→ **THE PROBLEM**:
Go through the records and extract every line with the word "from".

→ **DATA TO PROCESS**:
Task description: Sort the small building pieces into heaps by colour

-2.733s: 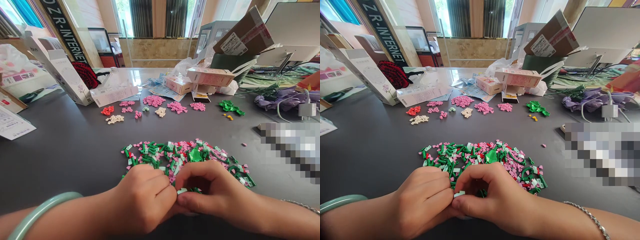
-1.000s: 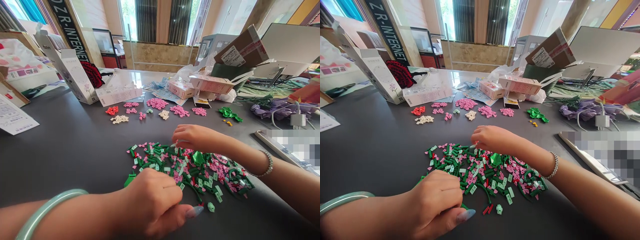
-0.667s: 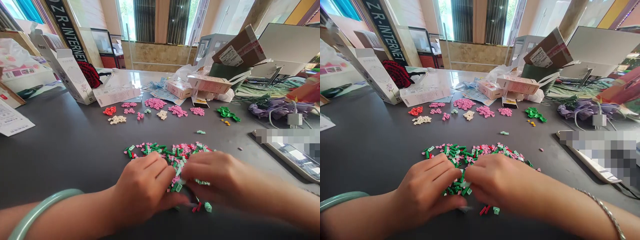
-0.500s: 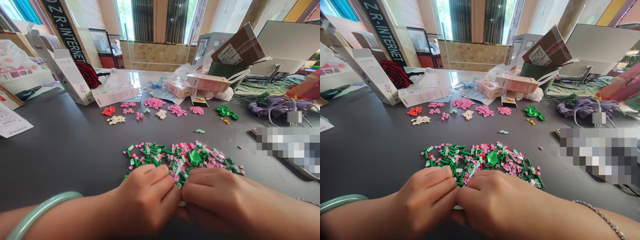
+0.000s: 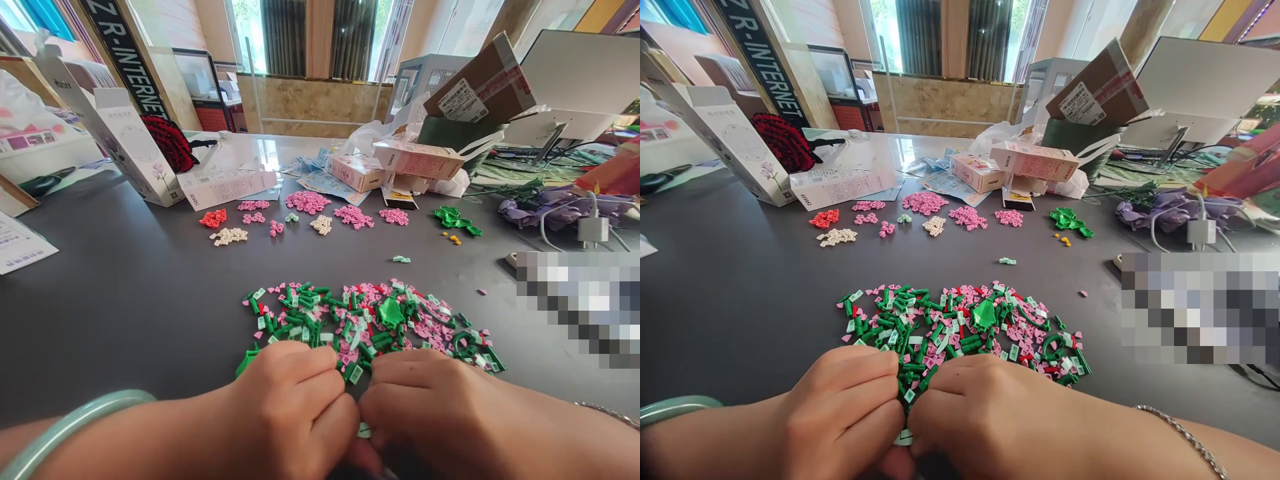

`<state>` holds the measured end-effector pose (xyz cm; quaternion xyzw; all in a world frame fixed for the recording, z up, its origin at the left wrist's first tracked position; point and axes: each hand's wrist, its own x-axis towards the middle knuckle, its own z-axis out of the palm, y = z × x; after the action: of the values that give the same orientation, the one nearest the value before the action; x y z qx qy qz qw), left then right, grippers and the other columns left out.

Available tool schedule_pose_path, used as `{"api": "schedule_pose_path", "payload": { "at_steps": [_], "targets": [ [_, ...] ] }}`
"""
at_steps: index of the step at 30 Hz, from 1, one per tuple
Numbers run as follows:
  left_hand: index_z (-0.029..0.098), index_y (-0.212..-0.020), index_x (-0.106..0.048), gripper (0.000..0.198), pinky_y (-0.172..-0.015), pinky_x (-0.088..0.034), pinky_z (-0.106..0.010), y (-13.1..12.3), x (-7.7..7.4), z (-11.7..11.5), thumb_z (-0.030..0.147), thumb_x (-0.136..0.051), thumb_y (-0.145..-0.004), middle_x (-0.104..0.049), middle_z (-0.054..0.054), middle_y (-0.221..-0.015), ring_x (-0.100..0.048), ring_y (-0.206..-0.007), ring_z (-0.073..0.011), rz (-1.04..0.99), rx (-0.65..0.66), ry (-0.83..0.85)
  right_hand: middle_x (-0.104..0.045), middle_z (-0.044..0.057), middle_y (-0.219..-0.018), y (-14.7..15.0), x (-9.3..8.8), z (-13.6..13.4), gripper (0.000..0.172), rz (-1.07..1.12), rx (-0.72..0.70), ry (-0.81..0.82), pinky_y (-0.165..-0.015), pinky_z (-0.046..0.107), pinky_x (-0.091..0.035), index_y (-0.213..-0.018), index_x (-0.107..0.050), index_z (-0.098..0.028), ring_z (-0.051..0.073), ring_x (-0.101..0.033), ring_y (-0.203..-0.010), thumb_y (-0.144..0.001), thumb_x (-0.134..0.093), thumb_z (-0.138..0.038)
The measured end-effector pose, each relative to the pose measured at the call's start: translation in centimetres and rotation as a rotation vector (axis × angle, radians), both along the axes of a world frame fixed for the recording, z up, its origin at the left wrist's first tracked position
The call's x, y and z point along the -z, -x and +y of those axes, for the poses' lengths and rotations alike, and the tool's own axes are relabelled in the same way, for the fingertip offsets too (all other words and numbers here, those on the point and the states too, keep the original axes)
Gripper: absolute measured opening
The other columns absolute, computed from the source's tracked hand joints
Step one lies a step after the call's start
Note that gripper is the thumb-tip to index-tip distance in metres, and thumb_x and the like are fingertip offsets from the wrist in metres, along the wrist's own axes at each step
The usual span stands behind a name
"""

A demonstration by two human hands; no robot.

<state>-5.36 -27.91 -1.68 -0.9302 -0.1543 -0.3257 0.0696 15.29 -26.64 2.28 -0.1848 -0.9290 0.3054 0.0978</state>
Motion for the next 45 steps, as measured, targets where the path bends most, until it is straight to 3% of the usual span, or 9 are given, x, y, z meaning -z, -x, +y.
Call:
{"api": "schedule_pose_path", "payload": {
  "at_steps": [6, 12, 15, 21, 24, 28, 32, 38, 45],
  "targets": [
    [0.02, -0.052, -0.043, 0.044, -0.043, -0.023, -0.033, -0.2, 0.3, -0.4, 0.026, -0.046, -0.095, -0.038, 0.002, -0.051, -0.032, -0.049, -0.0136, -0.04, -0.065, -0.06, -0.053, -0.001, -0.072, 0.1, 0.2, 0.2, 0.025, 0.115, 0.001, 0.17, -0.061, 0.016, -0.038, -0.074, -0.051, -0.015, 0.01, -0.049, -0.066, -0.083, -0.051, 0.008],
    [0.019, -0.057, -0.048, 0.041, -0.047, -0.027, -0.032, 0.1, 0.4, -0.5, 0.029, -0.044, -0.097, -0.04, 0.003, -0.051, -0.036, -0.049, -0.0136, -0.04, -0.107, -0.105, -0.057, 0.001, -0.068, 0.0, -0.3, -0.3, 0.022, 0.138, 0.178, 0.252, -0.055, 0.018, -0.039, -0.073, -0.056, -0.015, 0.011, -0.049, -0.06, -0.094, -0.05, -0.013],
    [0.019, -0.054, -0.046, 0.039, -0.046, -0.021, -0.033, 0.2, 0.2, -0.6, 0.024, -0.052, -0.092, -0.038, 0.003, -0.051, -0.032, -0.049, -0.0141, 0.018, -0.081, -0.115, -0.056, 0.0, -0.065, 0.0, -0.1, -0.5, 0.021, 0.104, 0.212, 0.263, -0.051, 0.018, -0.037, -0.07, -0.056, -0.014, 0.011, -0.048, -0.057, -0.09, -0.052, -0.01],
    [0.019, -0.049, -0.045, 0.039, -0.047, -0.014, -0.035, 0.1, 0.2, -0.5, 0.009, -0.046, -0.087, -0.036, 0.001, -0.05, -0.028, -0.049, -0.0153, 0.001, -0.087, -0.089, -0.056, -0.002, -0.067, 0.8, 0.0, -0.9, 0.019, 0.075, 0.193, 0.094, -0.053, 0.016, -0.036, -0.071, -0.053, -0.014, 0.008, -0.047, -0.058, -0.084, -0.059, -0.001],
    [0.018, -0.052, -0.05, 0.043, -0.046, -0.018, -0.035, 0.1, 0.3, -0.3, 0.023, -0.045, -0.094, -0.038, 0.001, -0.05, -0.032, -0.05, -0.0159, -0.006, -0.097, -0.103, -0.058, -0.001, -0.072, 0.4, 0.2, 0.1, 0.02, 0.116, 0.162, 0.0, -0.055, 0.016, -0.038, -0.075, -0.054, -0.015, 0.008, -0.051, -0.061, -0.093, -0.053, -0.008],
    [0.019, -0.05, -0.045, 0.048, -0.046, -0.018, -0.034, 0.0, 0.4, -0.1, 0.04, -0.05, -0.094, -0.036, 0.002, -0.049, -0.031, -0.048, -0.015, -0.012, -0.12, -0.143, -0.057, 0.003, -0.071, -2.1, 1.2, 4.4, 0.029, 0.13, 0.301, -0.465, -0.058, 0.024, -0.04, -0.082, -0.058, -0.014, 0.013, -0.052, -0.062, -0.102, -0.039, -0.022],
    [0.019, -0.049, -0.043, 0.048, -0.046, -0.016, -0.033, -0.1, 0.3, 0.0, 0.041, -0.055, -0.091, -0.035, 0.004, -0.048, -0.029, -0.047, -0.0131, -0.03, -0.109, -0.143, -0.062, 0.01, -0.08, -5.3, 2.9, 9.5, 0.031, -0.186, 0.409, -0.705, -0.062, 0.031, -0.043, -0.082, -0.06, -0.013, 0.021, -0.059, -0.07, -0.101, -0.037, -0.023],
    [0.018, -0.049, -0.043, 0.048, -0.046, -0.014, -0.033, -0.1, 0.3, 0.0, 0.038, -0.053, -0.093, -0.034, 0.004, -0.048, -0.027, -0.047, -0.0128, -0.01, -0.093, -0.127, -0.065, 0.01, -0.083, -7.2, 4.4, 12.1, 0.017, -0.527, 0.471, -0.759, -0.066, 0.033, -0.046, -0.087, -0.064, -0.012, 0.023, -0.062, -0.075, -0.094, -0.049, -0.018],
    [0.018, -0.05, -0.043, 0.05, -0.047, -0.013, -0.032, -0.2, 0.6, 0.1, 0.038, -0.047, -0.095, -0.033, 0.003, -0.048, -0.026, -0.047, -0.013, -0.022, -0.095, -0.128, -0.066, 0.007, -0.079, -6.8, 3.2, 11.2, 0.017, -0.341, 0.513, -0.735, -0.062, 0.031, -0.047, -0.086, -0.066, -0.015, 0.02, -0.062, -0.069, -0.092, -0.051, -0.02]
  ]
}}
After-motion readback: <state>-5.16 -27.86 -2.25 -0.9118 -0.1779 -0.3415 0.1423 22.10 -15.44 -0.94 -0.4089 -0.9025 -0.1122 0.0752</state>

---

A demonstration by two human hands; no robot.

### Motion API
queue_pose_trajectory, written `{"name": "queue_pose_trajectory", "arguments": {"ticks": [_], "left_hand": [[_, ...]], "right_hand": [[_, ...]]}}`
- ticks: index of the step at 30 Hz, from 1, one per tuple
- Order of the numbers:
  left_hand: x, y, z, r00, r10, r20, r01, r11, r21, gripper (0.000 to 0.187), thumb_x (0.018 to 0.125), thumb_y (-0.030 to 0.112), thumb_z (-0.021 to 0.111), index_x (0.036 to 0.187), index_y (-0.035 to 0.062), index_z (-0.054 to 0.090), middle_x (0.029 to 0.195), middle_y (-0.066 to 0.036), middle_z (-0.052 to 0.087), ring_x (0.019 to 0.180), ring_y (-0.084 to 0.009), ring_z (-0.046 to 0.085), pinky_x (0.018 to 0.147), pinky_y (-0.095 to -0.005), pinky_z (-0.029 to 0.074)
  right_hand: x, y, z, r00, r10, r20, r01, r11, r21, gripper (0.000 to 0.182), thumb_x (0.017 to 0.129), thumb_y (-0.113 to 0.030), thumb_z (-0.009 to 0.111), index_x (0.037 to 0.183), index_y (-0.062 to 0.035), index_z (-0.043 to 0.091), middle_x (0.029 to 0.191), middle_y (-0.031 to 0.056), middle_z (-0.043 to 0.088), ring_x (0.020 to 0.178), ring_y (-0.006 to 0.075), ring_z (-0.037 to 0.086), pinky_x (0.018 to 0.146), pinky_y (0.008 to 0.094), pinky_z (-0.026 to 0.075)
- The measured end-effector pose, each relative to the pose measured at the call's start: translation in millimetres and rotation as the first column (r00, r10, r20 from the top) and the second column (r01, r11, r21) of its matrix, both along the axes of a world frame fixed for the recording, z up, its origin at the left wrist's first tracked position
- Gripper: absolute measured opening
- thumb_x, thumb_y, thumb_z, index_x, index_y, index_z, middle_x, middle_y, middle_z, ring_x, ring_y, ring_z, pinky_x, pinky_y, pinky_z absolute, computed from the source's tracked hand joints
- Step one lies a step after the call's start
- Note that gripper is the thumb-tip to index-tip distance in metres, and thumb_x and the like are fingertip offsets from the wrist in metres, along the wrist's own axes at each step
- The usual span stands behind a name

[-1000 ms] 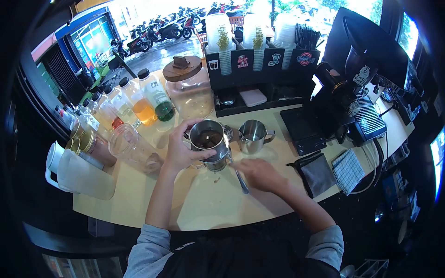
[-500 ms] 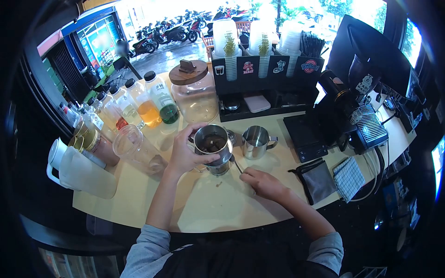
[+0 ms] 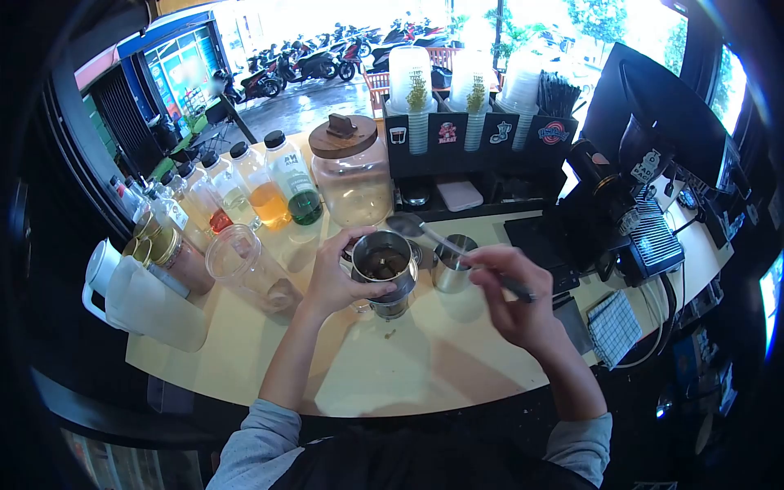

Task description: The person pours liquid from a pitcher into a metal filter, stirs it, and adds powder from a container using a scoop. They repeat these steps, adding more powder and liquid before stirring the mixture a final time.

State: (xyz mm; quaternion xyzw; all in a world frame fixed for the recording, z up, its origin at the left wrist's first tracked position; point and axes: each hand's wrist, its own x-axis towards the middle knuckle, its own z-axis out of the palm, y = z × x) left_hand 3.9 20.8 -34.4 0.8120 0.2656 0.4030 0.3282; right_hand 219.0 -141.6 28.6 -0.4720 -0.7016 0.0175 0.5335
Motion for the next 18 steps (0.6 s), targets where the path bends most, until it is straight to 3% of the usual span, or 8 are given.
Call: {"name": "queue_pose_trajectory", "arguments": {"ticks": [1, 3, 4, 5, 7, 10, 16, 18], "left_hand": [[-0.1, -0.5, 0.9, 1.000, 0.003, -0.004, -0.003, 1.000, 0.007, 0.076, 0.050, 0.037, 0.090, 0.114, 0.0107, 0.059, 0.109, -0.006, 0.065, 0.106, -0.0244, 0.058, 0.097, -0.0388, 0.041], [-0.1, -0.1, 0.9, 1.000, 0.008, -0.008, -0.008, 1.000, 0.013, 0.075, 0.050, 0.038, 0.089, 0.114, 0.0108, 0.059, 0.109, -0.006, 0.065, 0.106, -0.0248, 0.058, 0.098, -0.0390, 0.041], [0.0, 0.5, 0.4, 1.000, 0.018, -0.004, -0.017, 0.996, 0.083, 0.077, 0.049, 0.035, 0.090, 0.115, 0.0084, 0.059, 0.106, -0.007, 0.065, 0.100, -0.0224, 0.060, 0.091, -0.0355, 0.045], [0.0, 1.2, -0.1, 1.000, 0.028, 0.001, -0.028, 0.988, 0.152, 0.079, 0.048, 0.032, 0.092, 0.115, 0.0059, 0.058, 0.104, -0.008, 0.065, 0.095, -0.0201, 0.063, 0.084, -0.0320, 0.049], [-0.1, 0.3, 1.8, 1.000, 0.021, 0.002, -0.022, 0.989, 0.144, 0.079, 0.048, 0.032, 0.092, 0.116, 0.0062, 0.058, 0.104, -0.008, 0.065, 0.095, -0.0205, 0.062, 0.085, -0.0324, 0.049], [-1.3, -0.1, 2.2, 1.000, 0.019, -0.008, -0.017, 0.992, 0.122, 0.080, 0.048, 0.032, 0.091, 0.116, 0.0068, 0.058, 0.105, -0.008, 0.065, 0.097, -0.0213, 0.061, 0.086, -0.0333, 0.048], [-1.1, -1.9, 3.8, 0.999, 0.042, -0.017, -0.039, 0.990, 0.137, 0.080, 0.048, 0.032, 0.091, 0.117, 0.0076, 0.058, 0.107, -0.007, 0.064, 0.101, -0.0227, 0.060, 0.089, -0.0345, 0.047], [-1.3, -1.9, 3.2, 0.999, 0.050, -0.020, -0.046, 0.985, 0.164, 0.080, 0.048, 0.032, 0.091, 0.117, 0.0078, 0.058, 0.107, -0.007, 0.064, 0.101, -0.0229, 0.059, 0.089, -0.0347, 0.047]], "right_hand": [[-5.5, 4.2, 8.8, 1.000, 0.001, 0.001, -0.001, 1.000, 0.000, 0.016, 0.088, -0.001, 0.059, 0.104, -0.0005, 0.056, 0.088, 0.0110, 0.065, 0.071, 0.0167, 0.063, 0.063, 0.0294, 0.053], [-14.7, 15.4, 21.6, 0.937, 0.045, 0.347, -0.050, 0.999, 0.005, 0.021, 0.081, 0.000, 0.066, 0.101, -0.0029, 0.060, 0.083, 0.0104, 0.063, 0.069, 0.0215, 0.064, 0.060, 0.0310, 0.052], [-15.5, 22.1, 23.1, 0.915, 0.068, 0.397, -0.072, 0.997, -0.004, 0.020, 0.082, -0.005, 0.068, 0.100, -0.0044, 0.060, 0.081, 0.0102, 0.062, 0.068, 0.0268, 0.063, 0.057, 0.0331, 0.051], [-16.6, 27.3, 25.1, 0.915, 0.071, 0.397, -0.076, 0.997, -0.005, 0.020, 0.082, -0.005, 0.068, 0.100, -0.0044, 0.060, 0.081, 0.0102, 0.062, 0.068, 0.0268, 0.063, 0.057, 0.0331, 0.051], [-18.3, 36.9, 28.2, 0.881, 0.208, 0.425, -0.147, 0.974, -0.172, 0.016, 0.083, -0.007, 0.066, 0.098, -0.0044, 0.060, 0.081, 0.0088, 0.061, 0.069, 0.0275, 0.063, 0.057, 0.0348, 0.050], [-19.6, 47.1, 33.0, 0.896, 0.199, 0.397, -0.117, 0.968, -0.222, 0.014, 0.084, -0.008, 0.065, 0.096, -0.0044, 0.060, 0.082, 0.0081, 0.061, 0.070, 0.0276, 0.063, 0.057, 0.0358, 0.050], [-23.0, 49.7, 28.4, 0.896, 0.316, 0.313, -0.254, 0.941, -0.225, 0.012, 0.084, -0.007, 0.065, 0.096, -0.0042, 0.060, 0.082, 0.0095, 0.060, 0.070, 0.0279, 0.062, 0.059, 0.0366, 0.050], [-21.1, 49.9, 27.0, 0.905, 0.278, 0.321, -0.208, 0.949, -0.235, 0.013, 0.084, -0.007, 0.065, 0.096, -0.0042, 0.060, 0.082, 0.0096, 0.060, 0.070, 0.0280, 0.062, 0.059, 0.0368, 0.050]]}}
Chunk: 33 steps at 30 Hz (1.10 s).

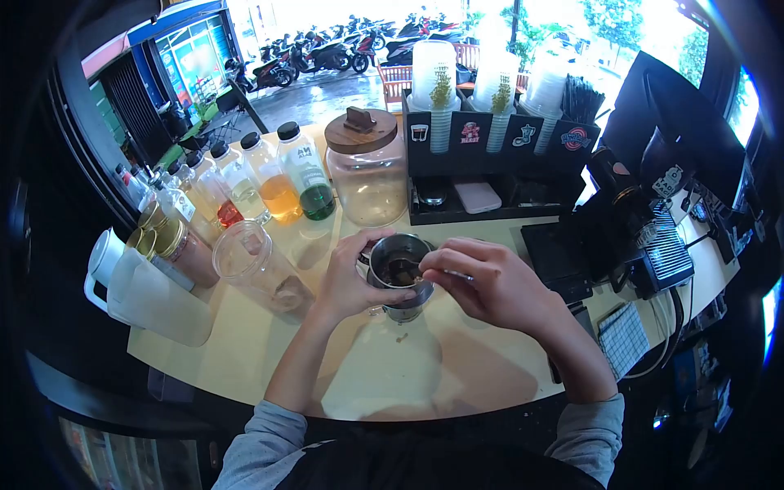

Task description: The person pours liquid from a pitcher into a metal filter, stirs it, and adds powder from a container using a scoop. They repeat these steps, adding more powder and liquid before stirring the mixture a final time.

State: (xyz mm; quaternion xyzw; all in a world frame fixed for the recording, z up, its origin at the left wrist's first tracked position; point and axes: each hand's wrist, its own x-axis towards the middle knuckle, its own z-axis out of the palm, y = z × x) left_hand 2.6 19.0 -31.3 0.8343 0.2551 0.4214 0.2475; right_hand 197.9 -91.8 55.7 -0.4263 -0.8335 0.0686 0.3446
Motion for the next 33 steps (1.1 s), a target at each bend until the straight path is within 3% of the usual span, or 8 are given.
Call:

→ **OUTPUT**:
at_steps: index of the step at 30 Hz, from 1, one per tuple
The other columns absolute, computed from the source's tracked hand joints
Note that gripper is the thumb-tip to index-tip distance in metres, and thumb_x and the like are fingertip offsets from the wrist in metres, along the wrist's own axes at each step
- ticks: index of the step at 30 Hz, from 1, one per tuple
- The measured end-effector pose, each relative to the pose measured at the call's start: translation in millimetres and rotation as the first column (r00, r10, r20 from the top) and the second column (r01, r11, r21) of its matrix, both along the axes of a world frame fixed for the recording, z up, its origin at the left wrist's first tracked position
- thumb_x, thumb_y, thumb_z, index_x, index_y, index_z, middle_x, middle_y, middle_z, ring_x, ring_y, ring_z, pinky_x, pinky_y, pinky_z absolute, computed from the source's tracked hand joints
- Note that gripper is the thumb-tip to index-tip distance in metres, and thumb_x and the like are fingertip offsets from the wrist in metres, along the wrist's own axes at each step
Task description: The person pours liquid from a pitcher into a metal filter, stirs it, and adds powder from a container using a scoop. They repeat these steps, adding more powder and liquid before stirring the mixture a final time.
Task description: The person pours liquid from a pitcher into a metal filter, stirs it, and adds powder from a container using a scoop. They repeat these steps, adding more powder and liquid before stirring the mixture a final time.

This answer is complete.